> **Exercise objective**
The output is the lines below from the one with "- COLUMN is" through the one with "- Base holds", both included, printed exactly and with no other line.

::: Supplied data

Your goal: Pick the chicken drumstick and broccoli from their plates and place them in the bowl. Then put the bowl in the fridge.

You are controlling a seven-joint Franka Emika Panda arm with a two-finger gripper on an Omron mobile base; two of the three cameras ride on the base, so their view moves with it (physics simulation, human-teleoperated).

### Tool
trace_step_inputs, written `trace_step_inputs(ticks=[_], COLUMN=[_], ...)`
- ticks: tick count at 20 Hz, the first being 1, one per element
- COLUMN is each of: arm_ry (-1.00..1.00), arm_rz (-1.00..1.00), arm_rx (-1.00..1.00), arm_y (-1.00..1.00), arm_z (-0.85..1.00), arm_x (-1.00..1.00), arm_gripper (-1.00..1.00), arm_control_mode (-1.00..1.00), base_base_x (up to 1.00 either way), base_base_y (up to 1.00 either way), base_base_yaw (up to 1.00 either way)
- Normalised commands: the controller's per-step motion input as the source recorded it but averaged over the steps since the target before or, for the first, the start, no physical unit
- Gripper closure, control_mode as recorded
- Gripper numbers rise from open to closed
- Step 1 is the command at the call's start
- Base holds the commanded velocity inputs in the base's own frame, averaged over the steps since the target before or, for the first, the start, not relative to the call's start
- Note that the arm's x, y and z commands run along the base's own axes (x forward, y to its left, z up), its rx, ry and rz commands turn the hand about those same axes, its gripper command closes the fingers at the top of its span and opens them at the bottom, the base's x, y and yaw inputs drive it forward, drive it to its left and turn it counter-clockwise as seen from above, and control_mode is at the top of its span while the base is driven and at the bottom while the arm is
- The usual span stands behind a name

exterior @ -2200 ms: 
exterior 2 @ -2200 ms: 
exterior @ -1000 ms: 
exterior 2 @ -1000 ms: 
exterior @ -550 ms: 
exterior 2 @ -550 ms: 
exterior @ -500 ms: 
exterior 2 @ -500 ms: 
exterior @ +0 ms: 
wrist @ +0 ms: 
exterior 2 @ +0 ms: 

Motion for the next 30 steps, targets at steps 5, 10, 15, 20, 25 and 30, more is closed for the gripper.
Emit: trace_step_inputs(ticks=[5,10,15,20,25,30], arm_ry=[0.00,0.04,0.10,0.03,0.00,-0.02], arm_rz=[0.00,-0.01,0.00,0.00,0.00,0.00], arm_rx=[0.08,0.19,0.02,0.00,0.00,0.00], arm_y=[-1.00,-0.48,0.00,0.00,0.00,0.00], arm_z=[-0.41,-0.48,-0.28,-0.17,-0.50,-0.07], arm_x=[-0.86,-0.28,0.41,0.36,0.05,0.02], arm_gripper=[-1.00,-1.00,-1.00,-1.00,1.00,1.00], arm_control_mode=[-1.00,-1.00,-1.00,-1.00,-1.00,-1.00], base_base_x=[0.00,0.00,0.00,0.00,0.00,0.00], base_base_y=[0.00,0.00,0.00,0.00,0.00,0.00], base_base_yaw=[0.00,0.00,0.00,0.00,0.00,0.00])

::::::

> **Reply to the exercise**
- COLUMN is each of: arm_ry (-1.00..1.00), arm_rz (-1.00..1.00), arm_rx (-1.00..1.00), arm_y (-1.00..1.00), arm_z (-0.85..1.00), arm_x (-1.00..1.00), arm_gripper (-1.00..1.00), arm_control_mode (-1.00..1.00), base_base_x (up to 1.00 either way), base_base_y (up to 1.00 either way), base_base_yaw (up to 1.00 either way)
- Normalised commands: the controller's per-step motion input as the source recorded it but averaged over the steps since the target before or, for the first, the start, no physical unit
- Gripper closure, control_mode as recorded
- Gripper numbers rise from open to closed
- Step 1 is the command at the call's start
- Base holds the commanded velocity inputs in the base's own frame, averaged over the steps since the target before or, for the first, the start, not relative to the call's start

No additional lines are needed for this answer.